**TASK ITEM:** Copy, from the entries below, each line where the word "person" can be found.

##### AVAILABLE RECORDS

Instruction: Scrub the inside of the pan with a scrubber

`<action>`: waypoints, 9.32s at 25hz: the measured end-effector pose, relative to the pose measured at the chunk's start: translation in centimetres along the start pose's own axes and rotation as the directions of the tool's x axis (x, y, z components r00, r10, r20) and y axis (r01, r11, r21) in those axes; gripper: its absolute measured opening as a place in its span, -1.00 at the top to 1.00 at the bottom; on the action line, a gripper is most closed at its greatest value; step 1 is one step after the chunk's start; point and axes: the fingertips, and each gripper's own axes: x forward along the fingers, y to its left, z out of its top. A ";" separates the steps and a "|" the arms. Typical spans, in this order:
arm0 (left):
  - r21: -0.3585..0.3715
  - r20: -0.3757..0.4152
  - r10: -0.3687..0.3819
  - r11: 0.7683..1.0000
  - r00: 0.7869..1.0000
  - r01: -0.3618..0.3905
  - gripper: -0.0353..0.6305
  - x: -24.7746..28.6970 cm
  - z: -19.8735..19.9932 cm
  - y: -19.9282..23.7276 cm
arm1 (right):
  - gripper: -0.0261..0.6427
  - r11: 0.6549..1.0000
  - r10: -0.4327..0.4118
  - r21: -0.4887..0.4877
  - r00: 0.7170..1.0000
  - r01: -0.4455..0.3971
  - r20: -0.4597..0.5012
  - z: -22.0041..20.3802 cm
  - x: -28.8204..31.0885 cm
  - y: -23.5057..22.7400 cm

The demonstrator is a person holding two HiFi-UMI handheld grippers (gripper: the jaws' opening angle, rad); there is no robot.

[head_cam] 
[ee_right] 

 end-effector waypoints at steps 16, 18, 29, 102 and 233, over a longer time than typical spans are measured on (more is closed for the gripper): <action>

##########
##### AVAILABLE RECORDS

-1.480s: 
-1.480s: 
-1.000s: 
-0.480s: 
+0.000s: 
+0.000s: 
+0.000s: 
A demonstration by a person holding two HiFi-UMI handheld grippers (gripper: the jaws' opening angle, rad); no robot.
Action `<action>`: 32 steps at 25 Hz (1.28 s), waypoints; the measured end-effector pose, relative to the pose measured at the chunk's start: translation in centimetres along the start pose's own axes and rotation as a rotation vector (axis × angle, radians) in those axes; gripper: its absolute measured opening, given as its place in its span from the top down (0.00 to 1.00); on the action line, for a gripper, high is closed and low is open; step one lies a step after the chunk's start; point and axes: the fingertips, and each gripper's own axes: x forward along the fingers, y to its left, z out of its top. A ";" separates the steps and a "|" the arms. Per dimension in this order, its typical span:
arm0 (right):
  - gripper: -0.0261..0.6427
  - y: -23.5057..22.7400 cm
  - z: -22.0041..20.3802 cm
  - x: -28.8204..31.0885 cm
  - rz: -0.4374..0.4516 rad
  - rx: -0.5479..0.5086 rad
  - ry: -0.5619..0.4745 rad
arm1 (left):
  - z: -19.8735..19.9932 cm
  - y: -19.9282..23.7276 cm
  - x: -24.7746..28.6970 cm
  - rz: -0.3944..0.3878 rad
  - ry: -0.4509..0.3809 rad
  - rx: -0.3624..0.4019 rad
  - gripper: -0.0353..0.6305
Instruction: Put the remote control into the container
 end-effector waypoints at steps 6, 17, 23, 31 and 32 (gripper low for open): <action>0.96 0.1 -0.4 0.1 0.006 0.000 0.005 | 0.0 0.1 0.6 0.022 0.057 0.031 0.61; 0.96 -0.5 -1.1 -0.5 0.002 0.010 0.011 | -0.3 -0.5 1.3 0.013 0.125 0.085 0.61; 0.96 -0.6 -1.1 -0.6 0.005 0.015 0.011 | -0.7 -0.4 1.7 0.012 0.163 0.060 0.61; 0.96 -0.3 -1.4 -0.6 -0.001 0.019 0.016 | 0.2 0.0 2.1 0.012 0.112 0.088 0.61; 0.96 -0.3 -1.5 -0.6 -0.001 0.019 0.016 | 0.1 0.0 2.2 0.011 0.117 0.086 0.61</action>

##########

**TASK RESPONSE:**
The demonstrator is a person holding two HiFi-UMI handheld grippers (gripper: the jaws' opening angle, rad); there is no robot.
A demonstration by a person holding two HiFi-UMI handheld grippers (gripper: the jaws' opening angle, rad); no robot.

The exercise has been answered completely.